Catholic nun conferred International Human Rights And Nursing Award

Patna – A Catholic nun has been conferred the International Human Rights and Nursing Award 2005 in recognition of her 17–year–long “exemplary work in human rights and nursing” rendered among the poor and marginalised Dalit and Backward Class women and children of a remote Gayiri village, in West Champaran district, North Bihar, Christian Today has confirmed.

Patna–based Notre Dame Sister Grace Kodiyan has become the first Indian to receive the honour.

The other awardee this year is a male nurse, Mr. Fidelis Mudimu of Zimbabwe.

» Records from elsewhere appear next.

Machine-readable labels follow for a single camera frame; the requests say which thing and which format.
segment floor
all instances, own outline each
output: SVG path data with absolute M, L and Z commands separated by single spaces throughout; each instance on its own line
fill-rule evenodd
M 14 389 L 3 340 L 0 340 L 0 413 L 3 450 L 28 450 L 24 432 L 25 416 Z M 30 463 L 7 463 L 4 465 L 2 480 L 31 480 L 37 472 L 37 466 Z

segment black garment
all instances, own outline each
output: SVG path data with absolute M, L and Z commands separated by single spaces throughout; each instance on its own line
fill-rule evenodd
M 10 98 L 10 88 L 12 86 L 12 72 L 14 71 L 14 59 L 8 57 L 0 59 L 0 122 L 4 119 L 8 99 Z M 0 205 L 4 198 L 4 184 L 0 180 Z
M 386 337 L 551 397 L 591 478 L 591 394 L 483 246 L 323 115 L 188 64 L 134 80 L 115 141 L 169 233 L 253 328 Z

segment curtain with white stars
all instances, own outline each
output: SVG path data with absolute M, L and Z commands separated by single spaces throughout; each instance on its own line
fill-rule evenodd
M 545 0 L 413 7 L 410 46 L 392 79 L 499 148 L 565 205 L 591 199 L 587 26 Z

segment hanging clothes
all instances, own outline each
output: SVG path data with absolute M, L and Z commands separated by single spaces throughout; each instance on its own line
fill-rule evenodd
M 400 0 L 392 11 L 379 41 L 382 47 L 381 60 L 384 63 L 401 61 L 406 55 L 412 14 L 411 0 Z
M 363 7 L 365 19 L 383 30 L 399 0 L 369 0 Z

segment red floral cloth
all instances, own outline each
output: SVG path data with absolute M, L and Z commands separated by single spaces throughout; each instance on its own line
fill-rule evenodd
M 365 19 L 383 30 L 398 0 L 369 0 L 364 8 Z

The award instituted 10 years ago by the International Centre for Nursing Ethics (ICNE) of the University of Surrey, Guilford, UK, was given to Sr. Grace on May 19 at Taipei, Taiwan. The award is given every alternative year in different countries.

The award carries a certificate, a memento, a citation and a cash prize of Rs. 257,000, besides the sponsored trip and stay for the award ceremony at Taipei. Professor Emeritus Anne J. Davis of University of Surrey, UK presented it at the annual conference of ICNE held at the National Defence Centre Hospital, Taipei.

Quoting from the citation, Ms. Davis said, “The award was a recognition of an outstanding commitment to human rights and exemplifying the essence of nursing’s philosophy of humanity.”

“I am happy that the work of a nurse as a human rights activist is recognised,” said Sr. Grace who returned to Patna from her trip to Taiwan.

“I am also happy that my work in a not–so–accessible remote village is spotted,” she said, speaking to SAR News.

“I wanted to take nursing profession beyond the precincts of dispensaries and hospitals,” she said. “In other words, I did social work as a nurse.”

In rural India, preventive healthcare is as important as the curative one, she explained. “We need to educate not only the patients but the community both on curing and preventing diseases,” she elaborated. “My experience is that community health approach has brought better benefits and lasting results to people and society at large.”

“Healthcare is not an isolated need. It is dependent on the fulfillment of the basic needs of a community. Unless basic needs like food, clothing, and shelter are met, one cannot think of health. My nursing work went beyond mere medicine to social work helping people fulfill their basic needs.”

Sr. Grace worked among the illiterate women of the villages of Champaran, one of the most backward districts of Bihar bordering Nepal, from 1987–2003, providing them with basic healthcare facilities, immunisation and mother and child healthcare.

She and her team of sisters and other collaborators conducted non–formal schools for non–school going children, training of women leaders, training on Panchayati Raj, indigenous medicine, training of youth to take up health and human rights issues and training of health workers and traditional birth attendants.

Besides, Sr. Grace organized self–help groups of women. Over 50 such groups with a total membership of 800 women have been formed in Gayiri and other villages, in collaboration with like–minded activists.

Transferred to Piro village in Bhojpur district in central Bihar in 2004, Sister Grace is planning to start similar programmes all over all again.

“Choosing to work among women in rural areas was a vocation within my professional work as a nurse. I have not done something unique or big: but some non–formal type of work,” she said unassumingly. “As a nurse I found myself relying on Christ, the master–physician. And trusting on the goodness of people, I went ahead.”